The work, by former Liverpool Philharmonic composer-in-residence Kenneth Hesketh, was written for her latest dance piece Repetition of Change.
They worked in tandem – he composing, she researching, both exchanging emails – until the commission was ready to tour.
“When I played it to the dancers without even giving them any idea of the concept or even the research I’d done, some of them were stunned,” says the Phoenix Dance Theatre artistic director.
“There were a couple of them that just went ‘yeah’ and nodded their heads and one just went ‘don’t get it’.”
Unused to choreographing work to contemporary classical music, Watson was also taken aback by what she heard.
“My last piece of work was to (indie rock band) Wild Beasts, which is so easy on the ear,” she explains.

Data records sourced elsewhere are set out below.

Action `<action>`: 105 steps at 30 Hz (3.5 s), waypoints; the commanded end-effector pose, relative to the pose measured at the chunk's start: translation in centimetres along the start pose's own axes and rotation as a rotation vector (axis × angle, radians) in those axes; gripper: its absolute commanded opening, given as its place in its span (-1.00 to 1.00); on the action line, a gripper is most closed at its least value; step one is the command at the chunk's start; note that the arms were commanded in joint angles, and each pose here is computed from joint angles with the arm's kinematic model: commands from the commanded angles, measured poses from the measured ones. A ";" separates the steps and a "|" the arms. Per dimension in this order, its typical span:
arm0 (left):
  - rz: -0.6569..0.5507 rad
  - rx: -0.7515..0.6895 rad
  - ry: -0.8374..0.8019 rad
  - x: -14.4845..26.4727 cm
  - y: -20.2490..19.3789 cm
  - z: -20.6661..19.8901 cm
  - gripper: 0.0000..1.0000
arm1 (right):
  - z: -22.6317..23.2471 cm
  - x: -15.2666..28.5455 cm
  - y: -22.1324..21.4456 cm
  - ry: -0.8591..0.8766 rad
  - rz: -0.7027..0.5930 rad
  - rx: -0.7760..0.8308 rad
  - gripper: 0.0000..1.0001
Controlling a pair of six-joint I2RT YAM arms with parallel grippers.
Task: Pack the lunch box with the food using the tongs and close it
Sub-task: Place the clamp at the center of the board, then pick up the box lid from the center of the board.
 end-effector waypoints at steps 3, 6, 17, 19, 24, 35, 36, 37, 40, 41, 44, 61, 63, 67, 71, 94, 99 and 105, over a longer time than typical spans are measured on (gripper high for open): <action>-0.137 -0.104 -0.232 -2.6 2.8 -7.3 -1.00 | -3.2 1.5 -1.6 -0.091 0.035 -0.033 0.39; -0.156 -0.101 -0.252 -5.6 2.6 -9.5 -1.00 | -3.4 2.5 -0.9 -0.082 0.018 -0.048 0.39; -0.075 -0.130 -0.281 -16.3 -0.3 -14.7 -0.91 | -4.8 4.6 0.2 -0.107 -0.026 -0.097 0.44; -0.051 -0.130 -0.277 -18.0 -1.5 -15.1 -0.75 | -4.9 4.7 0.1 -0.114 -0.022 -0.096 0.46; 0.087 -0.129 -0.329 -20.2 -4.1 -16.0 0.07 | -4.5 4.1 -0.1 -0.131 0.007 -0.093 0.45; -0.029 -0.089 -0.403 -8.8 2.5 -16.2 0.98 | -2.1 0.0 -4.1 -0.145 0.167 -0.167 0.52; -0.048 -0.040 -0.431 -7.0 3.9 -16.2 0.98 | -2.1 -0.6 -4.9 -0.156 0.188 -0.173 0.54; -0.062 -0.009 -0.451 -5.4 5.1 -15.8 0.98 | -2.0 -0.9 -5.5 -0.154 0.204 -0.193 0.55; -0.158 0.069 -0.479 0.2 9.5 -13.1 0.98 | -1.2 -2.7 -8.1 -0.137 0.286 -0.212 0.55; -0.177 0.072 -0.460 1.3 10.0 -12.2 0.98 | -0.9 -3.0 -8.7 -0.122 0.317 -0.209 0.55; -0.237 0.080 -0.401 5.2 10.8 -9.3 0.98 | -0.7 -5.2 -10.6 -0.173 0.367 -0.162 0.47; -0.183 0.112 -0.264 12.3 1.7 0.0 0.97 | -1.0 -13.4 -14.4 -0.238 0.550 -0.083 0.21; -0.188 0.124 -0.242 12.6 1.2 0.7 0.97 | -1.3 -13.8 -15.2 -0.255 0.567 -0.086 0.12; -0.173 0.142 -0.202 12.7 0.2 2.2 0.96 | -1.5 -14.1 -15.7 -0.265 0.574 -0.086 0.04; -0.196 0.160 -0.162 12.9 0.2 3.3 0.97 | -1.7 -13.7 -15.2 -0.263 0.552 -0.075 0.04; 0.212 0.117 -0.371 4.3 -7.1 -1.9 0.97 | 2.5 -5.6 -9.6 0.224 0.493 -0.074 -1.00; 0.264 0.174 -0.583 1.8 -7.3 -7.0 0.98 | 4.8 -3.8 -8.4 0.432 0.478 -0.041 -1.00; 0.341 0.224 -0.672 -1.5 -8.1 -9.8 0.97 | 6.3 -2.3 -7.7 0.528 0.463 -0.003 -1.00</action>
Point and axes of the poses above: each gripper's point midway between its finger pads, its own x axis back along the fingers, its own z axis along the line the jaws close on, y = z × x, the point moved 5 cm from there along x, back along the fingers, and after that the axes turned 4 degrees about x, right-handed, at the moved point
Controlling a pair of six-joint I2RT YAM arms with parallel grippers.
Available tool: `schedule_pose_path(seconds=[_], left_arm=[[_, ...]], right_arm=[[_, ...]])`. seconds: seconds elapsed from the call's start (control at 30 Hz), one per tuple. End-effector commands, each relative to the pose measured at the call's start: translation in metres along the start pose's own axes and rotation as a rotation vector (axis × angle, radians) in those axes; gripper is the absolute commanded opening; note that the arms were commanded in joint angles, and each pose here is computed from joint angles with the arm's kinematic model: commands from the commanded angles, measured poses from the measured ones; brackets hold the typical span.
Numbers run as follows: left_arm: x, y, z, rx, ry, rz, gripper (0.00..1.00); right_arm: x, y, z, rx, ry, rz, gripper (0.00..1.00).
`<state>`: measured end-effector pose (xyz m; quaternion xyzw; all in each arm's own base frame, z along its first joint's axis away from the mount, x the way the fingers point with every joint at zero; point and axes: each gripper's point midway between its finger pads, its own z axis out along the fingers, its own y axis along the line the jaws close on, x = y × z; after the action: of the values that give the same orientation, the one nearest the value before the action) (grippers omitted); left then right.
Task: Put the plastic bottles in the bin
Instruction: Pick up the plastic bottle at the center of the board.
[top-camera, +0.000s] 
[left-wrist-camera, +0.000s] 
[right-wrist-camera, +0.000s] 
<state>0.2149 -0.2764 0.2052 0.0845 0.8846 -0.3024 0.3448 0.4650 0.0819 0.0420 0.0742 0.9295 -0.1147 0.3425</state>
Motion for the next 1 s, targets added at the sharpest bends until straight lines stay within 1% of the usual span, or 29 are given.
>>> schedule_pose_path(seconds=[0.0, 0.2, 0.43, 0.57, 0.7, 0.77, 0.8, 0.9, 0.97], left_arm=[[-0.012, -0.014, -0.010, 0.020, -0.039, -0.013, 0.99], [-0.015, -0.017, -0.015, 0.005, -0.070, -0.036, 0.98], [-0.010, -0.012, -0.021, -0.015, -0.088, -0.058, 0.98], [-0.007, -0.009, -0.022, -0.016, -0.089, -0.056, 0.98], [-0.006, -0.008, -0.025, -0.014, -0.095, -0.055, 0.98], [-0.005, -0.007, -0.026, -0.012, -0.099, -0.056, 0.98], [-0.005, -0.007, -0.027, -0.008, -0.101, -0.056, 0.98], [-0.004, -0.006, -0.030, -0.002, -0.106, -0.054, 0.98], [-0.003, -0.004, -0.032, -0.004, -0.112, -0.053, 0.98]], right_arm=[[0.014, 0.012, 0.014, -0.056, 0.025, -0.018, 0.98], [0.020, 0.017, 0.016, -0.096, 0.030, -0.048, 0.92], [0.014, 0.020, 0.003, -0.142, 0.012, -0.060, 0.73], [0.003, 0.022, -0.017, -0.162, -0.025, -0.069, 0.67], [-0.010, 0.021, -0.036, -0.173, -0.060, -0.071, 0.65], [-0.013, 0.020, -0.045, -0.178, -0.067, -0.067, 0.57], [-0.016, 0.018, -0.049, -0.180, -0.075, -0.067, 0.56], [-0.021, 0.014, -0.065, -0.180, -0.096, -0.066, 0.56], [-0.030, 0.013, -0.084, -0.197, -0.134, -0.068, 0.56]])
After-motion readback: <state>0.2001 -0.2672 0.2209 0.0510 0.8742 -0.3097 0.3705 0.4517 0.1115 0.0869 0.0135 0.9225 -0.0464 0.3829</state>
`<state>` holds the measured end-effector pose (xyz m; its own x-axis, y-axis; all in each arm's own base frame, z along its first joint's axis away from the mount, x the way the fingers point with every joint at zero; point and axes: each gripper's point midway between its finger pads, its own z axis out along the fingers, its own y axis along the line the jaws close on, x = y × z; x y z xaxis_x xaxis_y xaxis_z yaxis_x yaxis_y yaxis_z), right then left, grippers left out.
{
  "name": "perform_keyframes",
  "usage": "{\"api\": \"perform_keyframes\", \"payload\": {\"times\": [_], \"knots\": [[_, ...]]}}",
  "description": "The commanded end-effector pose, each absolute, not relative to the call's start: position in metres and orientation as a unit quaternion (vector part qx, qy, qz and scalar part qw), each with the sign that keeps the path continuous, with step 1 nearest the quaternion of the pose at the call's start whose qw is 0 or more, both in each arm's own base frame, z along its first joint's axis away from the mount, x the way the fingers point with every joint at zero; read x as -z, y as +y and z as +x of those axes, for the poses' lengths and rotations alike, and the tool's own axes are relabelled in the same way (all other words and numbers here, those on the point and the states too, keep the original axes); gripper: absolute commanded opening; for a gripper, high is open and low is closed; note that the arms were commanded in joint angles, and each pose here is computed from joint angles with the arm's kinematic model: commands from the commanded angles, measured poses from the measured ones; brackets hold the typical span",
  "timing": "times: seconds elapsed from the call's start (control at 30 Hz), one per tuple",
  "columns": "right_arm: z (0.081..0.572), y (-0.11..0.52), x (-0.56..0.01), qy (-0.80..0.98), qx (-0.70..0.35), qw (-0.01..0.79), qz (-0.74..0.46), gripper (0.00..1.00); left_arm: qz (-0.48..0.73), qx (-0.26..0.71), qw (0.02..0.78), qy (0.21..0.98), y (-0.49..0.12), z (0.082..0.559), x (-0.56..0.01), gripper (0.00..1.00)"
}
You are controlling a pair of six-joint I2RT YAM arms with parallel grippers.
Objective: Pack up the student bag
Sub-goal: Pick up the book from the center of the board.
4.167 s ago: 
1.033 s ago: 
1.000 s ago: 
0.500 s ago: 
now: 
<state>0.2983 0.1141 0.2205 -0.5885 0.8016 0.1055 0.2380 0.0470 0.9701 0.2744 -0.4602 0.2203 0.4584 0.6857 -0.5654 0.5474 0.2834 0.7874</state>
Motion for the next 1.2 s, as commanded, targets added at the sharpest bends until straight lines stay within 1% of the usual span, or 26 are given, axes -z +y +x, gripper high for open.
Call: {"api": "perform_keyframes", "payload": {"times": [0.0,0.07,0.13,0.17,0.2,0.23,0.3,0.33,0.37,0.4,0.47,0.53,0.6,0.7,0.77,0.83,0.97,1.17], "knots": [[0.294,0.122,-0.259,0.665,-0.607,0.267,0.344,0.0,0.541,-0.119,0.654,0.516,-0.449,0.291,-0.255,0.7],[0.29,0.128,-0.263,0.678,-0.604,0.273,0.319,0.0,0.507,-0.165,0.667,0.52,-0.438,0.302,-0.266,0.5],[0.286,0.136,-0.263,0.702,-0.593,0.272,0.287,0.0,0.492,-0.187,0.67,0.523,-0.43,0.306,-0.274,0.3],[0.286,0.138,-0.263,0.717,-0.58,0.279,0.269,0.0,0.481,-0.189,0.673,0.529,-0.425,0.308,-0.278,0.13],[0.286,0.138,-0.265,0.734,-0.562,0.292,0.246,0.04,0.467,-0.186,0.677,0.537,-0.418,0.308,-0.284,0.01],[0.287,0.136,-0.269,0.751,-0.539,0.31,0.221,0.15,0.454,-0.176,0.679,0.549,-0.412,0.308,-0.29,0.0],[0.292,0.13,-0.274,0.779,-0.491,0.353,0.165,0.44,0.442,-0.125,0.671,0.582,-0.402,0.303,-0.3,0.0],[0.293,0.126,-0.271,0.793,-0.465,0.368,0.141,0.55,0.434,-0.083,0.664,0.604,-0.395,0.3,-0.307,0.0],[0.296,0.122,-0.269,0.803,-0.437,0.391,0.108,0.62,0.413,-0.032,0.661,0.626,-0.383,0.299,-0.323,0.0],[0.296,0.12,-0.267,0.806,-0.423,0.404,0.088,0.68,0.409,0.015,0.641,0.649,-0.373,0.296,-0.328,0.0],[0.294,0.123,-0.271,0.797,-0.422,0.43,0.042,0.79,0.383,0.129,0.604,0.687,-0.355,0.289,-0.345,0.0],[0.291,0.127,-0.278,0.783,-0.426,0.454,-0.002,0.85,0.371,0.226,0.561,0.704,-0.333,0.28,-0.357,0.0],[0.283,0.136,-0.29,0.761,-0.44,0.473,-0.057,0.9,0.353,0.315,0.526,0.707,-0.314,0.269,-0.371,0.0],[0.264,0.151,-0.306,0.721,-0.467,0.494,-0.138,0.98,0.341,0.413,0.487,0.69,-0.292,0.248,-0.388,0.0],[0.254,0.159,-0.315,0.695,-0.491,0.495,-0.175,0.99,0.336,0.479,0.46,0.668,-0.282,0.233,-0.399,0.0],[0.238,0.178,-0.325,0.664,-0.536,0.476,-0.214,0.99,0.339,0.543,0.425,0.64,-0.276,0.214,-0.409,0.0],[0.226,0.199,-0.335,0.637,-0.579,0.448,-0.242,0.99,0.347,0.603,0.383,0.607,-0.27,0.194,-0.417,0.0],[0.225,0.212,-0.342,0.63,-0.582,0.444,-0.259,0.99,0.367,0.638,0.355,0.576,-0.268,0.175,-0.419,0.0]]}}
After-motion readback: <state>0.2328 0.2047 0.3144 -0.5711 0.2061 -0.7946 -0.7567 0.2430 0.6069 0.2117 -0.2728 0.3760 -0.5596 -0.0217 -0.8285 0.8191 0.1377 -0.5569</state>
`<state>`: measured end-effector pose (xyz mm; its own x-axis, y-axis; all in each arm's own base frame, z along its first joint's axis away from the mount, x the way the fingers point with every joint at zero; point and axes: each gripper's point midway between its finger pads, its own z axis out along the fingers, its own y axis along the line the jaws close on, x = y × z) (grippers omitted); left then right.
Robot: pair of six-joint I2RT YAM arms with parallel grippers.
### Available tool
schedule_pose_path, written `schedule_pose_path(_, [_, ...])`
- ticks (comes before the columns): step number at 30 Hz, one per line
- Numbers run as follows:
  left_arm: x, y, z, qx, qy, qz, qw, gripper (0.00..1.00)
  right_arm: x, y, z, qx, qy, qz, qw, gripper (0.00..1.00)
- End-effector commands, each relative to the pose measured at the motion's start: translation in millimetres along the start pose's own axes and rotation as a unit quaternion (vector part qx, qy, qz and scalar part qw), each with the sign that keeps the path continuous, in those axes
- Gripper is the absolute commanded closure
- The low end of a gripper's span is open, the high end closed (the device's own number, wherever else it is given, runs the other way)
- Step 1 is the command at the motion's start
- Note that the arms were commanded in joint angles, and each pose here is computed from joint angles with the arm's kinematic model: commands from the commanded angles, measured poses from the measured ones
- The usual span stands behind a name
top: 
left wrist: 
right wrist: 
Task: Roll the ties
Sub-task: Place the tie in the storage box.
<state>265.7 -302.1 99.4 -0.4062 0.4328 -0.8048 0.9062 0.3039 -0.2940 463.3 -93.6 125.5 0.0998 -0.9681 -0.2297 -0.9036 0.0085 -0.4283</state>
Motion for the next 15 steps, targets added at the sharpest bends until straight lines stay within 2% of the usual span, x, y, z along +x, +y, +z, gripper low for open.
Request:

“You can find a rhythm, you can find a narrative through it. Those are the things I’m naturally drawn to, something that has a flow that you can go on quite a natural journey with. Ken’s music isn’t quite like that.
“It’s so layered and it’s got serious depth to it. I was really quite frightened but I spent time listening to it and trying to decipher what he’d written and to see whether it gave me any energies, which it did.”
The work is one of four dance pieces Leeds-based Phoenix is touring to venues including the Liverpool Playhouse. The programme also features Douglas Thorpe’s Tender Crazy Love, about a couple pushed to the extremes of desire; Jose Agudo’s Ki, inspired by Genghis Kahn’s extraordinary life; and All Alight, a seven-strong piece set to the emotive score of Ravel’s Sonata for Violin and Cello by major British choreographer Richard Alston.